Is there Time Decay for Ultra ETFs?

Discussion in 'ETFs' started by jz3384, Feb 3, 2009.

  1. jz3384

    jz3384

    I am curious to know if there is time decay associated with Ultra (bull) ETFs. I understand the tracking error associated with these ultra ETFs due to volatility: if the underlying index declines 10% in a day, then for a 2x Ultra ETF it would decline by 20%, so it would only take a 11% gain for the underlying index to break even but it will take a 25% gain for the 2x Ultra ETF to break even. However, I don't consider this as "time decay". I looked at the daily holdings of Proshares Ultra ETFs and it seems they use swaps to achieve the leverage. Is there "time decay" associated with SWAPs as is the case with options? I also looked into their fund prospectus and time decay is not mentioned as one of the risks.
     
  2. I'll try to answer as best I can - Hopefully the Mods/Admins will move this to the ETF section.

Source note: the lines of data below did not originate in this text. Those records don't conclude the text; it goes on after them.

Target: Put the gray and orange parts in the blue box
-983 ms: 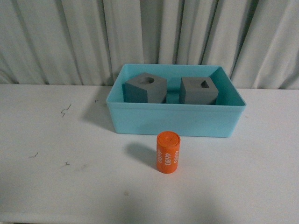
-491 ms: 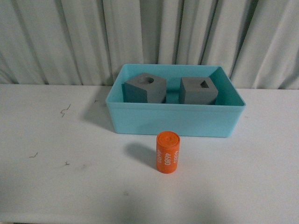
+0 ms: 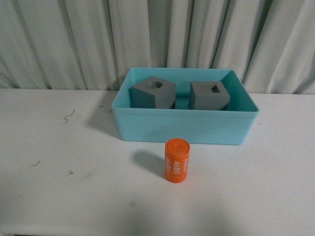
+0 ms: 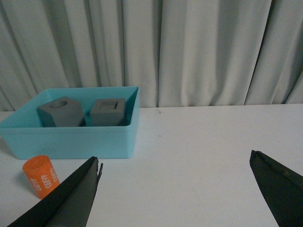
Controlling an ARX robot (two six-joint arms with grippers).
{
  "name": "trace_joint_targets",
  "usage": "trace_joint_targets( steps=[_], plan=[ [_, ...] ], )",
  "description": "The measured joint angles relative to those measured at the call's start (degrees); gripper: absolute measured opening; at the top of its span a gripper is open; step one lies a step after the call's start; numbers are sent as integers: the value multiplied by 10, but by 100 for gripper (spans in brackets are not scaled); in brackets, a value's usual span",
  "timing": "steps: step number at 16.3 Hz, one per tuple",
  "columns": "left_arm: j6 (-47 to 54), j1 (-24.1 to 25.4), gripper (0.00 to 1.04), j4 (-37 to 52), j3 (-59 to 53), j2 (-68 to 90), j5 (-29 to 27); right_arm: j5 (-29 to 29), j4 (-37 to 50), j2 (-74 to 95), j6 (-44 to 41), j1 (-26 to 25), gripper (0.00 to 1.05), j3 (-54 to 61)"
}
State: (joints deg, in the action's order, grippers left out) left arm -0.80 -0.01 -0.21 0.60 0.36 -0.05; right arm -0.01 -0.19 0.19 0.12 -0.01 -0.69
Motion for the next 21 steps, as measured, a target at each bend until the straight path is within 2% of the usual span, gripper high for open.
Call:
trace_joint_targets(
  steps=[9,10,11,12,13,14,15,18,21],
  plan=[
    [0,0,98,0,0,0,0,0,0,0,0,0,98,0],
    [0,0,98,0,0,0,0,-13,-39,9,-6,-5,98,-9],
    [0,0,98,0,0,0,0,-96,-172,127,-44,-39,98,-77],
    [0,0,98,0,0,0,1,-132,-197,204,-69,-55,98,-111],
    [0,0,98,0,0,0,0,-186,-161,282,-106,-59,98,-137],
    [0,0,98,0,0,0,0,-237,-103,371,-156,-40,98,-174],
    [0,0,98,0,0,0,0,-244,-90,393,-170,-35,98,-182],
    [0,0,98,0,0,0,0,-290,-17,578,-267,33,98,-230],
    [0,0,98,0,0,0,0,-282,45,698,-314,83,98,-285]
  ],
)
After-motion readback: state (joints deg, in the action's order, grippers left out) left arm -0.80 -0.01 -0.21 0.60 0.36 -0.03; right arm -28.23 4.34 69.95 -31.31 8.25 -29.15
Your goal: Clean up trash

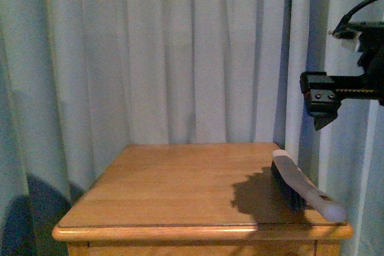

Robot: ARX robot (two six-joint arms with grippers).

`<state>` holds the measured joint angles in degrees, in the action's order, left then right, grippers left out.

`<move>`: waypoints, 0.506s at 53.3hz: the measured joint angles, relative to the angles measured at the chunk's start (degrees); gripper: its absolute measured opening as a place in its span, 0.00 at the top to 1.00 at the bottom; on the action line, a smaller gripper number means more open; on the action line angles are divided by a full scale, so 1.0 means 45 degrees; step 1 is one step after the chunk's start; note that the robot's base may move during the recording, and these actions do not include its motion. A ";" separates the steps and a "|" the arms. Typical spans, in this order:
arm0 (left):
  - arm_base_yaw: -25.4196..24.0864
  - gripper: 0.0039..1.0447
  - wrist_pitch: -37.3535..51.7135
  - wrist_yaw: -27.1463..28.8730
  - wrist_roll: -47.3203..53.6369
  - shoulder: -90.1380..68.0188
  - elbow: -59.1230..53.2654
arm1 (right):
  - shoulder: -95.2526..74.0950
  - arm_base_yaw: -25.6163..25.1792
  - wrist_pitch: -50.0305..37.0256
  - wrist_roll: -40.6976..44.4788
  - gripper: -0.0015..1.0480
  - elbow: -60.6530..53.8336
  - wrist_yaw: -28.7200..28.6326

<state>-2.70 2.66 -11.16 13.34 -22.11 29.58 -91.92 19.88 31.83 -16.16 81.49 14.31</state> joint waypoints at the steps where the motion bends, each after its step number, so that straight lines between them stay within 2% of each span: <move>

    The "time decay" you are asking about is the result of daily compounding on the NAV. Just as you describe, a 10% decline on $10 puts you at $9, a 10% rise on $9 puts you at $9.90, over time prices will errode, decay, etc.

    This is VERY different from options decay. Swaps do not decay either. The only place you will see the effects of compounding increase is instances where tracking error compounds the leverage, but then it still has nothing to do with swaps or any of the investment instruments losing value of any kind. These are daily beta funds or daily exposure funds so there is no extended time period where decay might happen. If the ETF has $100mm today the advisor will go out and get $200mm market exposure, tomorrow they repeat the process.

    Does this answer your question?
     
  3. sumosam

    sumosam

    are CDS used in leveraged funds?
     
  4. There are none used in the 3x ETFs or our mutual funds. I can't speak for certain about the other leveraged products out there.
     
  5. sumosam

    sumosam

    ths. sounds like the leveraging is achieved thru options/futures?
     
  6. I don't know the specific rules that apply to the 2x ETFs but in the 3x the bull funds have to be 80% invested in stocks 300% exposure - 80% stocks leaves 20% cash to get 220% exposure.

    the 3x ETFs use swaps mainly but also futures and options. This is precicely why people like trad3r have no idea what they are talking about when mentioning rumors of 4x and higher ETFs.

    The 20% cash is 11:1 in swaps to get 220% in swap + 80% in stocks = 300%. if you were to be 4x there are several unknowns... first of which is the SEC could (and probably would) require a higher percent to be invested in stocks. but without knowing, if you apply the same model as the 3x, you'd have 80% in stock and 20% to get 320% exposure. that's 16:1 leverage in swaps which crazy - futures would be cheaper and it would be hard to post collateral/margin.

    to answer the question the 3x ETFs use swaps on the index and use futures and options to cover trading costs and true up small differences.
     
  7. There's no time decay.

    However there are the management fees.
     
  8. What do you mean? Many seem to believe that the gross annual management fees are taken out daily - this is not the case. Fees are accrued for daily so take the management fee, divide by the basis (# of days) and that will be your daily rate taken overall from the fund.

    a fund with a 1% management fee on a 360-day basis will accrue 0.000027778% per day from the fund.

    3x funds charge 0.75% management fee on a 365 day basis. That means that the fund accrues 0.000020548% on a daily basis for management fees. That's $20.55 per million, per day.

    My numbers may be slightly off due to rounding but you get the idea.
     
  9. Bolts

    Bolts

    There's a ton of dogma floating around about the leveraged ETF's. Much of it based on certain assumptions about how these funds are "supposed to" behave in theory and how they are managed. If the dogma were true, anybody could make a killing shorting these things. I don't believe it. Each one is managed differently and some track much better than others. Some show no historical evidence of volatility induced tracking errors.
     
  10. Please give me an example of a leveraged ETF that doesnt suffer from volatility induced tracking errrors.